Showing nodes accounting for 1590ms, 42.06% of 3780ms total Dropped 170 nodes (cum <= 18.90ms) Showing top 10 nodes out of 308 flat flat% sum% cum cum% 690ms 18.25% 18.25% 690ms 18.25% vendor/golang.org/x/crypto/curve25519.ladderstep 210ms 5.56% 23.81% 210ms 5.56% crypto/sha256.block 150ms 3.97% 27.78% 150ms 3.97% runtime.futex 100ms 2.65% 30.42% 660ms 17.46% runtime.mallocgc 80ms 2.12% 32.54% 470ms 12.43% runtime.gcDrain 80ms 2.12% 34.66% 120ms 3.17% syscall.Syscall
18%! I guess that’s better. Finally, what about Ed25519?

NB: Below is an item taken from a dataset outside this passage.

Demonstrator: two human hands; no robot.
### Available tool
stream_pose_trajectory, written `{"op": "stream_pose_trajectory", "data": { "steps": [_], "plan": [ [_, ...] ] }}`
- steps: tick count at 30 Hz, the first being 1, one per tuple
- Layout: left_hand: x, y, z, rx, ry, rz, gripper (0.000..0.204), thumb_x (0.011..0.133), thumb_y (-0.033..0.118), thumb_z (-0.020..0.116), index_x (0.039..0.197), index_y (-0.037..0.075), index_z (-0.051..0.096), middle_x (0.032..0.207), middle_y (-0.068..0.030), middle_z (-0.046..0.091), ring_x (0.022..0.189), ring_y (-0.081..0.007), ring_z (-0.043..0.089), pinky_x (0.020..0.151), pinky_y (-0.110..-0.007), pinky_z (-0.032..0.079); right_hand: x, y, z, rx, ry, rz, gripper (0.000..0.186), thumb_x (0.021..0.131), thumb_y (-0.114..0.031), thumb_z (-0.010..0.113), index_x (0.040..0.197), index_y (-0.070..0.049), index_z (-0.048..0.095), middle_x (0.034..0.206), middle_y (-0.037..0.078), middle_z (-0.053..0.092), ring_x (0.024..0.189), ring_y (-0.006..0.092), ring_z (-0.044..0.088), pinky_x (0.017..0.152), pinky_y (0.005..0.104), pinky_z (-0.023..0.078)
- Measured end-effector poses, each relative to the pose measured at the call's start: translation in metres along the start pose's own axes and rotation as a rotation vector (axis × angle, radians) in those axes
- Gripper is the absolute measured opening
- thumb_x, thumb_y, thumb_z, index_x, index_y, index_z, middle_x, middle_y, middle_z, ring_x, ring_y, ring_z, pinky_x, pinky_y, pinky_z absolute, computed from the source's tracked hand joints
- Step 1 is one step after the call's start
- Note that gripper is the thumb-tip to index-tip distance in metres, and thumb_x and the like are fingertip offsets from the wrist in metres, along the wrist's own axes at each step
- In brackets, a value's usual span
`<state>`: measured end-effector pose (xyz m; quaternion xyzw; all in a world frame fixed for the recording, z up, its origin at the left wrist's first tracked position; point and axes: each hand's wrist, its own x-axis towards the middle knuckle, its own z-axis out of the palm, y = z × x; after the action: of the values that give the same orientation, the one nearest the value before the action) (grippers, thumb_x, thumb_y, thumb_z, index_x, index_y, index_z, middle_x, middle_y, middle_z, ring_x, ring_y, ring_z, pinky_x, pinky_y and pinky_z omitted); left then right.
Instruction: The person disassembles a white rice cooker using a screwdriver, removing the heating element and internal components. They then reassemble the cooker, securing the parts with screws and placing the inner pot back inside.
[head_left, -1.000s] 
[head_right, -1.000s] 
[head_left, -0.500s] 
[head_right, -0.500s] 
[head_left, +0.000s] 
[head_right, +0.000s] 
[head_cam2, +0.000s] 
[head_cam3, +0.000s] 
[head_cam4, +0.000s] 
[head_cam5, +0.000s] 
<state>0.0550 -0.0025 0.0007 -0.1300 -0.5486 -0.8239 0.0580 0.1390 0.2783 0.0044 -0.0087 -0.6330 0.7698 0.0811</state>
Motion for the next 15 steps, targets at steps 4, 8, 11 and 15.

Showing nodes accounting for 1640ms, 45.81% of 3580ms total Dropped 156 nodes (cum <= 17.90ms) Showing top 10 nodes out of 272 flat flat% sum% cum cum% 690ms 19.27% 19.27% 690ms 19.27% vendor/golang.org/x/crypto/curve25519.ladderstep 280ms 7.82% 27.09% 280ms 7.82% crypto/sha256.block 120ms 3.35% 30.45% 120ms 3.35% runtime.futex 110ms 3.07% 33.52% 110ms 3.07% runtime.procyield
19%! It seems to use the same optimization as the ECDSA one.
418_623_557_911 cycles # RSA 21_593_305_599 cycles # ECDSA 21_083_496_865 cycles # ED25519
So we save about 95% of CPU cycles when we switch from RSA to ECDSA when using Go’s TLS package. ECDSA is also widely supported, especially compared to Ed25519. In the case of my original proxy problem, re-issueing the certificates with new private keys increased throughput by about 30% in high-load scenarios and the bottleneck is now another system component.
The PSA part
For many services, RSA is still the default. I ran into the original issue because my Let’s Encrypt certificates all used RSA private keys. You can switch to ECDSA by simply supplying
--key-type ecdsa as described in the certbot docs. Popular tools like the reverse-proxy traefik default to using RSA private keys, unnecessarily slowing down your system and prolonging TLS handshakes. So in case you don’t explicitly serve folks which prefer to use outdated crypto, you should probably switch.